2022 Qatar World Cup Is Already Looking Like Quite a PR Mess

USA News

On Friday, the tournament announced in a last-minute reversal that the sale of beer would be banned in stadiums throughout the tournament

Cans of Budweiser beer featuring the FIFA World Cup logo are displayed in Doha on November 18, 2022 ahead of the Qatar 2022 World Cup football tournament.

Budweiser had exclusive rights to sell beer around stadiums at the Qatar World Cup.

Getty/Patrick Fallon

The sale of alcohol is very tightly controlled in Qatar.

“Alcohol is not part of local culture,” the Qatar 2022 website informs potential visitors. But with alcohol such a large part of sporting culture worldwide, and with Budweiser a major sponsor of the World Cup itself, it appeared as if a compromise would have to be made.

Before the 2014 World Cup in Brazil, FIFA had applied pressure to ensure that beer was available to fans on game day, and for a while, it looked as though a similar exception would be made for in-stadium beer sales in Qatar.

But on Friday, Qatar abruptly pulled the plug on the sale of beer inside stadiums hosting World Cup matches.

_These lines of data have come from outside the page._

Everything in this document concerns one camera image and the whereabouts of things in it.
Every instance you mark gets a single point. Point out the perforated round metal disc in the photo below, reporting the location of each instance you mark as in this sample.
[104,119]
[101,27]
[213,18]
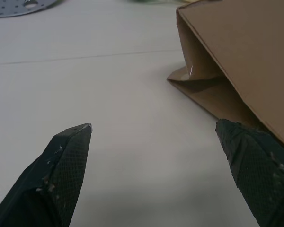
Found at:
[14,10]

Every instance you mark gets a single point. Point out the brown paper bag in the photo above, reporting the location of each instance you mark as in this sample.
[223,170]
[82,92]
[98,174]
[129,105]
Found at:
[239,35]

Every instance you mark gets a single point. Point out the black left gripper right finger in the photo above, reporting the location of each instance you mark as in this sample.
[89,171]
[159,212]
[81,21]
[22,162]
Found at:
[262,175]

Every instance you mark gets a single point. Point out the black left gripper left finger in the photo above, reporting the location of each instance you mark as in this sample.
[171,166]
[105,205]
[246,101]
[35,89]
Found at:
[61,179]

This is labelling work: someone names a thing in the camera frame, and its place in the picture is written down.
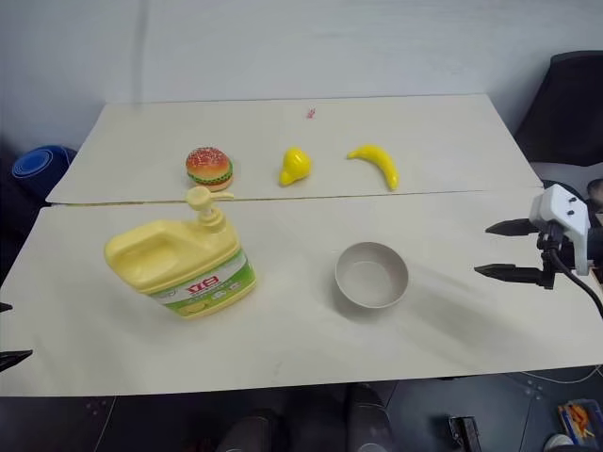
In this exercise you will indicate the yellow detergent pump bottle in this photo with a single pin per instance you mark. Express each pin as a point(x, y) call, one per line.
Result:
point(188, 254)

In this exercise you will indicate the black office chair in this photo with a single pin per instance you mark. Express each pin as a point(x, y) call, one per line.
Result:
point(567, 108)

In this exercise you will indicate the yellow toy banana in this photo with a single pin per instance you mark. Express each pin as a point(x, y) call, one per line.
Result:
point(382, 161)

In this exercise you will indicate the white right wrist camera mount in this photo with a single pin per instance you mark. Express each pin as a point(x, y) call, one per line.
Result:
point(563, 207)

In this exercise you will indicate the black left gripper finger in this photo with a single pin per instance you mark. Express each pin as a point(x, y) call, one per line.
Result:
point(4, 307)
point(13, 358)

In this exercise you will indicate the blue rolled mat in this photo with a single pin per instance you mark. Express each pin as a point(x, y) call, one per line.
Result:
point(40, 165)

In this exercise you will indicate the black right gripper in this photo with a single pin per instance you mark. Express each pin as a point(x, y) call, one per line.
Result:
point(549, 254)

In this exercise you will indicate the grey round bowl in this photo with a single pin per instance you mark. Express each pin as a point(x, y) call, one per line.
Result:
point(371, 278)

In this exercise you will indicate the yellow toy pear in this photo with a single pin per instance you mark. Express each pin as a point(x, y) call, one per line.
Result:
point(294, 166)

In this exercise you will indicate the toy hamburger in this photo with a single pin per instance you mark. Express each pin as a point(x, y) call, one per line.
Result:
point(209, 168)

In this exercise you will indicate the box of colourful items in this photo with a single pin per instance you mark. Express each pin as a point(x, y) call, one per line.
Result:
point(578, 421)

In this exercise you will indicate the small black device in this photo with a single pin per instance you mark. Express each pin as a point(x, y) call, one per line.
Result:
point(462, 433)

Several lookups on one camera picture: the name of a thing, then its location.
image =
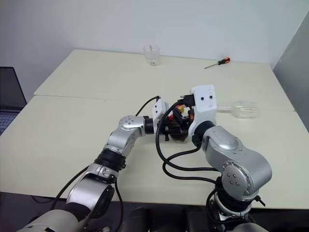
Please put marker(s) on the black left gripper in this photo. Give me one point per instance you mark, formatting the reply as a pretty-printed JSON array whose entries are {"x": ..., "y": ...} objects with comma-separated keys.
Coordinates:
[{"x": 166, "y": 131}]

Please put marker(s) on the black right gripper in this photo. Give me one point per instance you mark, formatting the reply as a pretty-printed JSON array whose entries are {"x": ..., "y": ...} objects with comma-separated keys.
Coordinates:
[{"x": 182, "y": 114}]

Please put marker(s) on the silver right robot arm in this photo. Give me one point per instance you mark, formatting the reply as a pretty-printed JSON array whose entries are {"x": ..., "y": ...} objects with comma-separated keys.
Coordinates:
[{"x": 239, "y": 164}]

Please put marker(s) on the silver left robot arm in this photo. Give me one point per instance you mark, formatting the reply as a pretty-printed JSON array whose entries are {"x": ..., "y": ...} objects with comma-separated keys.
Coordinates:
[{"x": 125, "y": 135}]

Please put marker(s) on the orange and black screwdriver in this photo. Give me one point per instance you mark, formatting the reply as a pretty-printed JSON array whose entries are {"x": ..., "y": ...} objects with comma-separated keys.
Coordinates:
[{"x": 220, "y": 62}]

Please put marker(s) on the clear glass tumbler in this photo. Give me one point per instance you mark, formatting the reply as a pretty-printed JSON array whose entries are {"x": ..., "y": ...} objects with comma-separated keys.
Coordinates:
[{"x": 151, "y": 55}]

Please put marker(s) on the dark laptop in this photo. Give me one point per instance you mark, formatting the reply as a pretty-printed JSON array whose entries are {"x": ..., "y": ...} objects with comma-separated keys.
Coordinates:
[{"x": 9, "y": 96}]

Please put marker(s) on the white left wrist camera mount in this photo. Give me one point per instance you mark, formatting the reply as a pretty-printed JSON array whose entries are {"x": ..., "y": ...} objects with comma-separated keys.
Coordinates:
[{"x": 159, "y": 108}]

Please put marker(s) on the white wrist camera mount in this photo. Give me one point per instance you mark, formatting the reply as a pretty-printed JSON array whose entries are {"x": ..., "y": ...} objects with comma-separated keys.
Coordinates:
[
  {"x": 204, "y": 106},
  {"x": 159, "y": 108}
]

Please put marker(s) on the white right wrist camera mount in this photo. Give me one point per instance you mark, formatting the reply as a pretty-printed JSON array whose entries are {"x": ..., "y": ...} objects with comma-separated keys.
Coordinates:
[{"x": 204, "y": 106}]

“Following discussions between host country authorities and FIFA, a decision has been made to focus the sale of alcoholic beverages on the FIFA Fan Festival, other fan destinations, and licensed venues, removing sales points of beer from Qatar’s FIFA World Cup 2022 stadium perimeters,” FIFA wrote in a statement.

The statement noted that Bud Zero, an alcohol-free alternative option, would still be available to fans.

While alcohol will still be available to fans in Qatar at locations outside the stadiums, the sudden reversal raises concerns about what other aspects of the tournament the host nation might decide need a last-minute revision.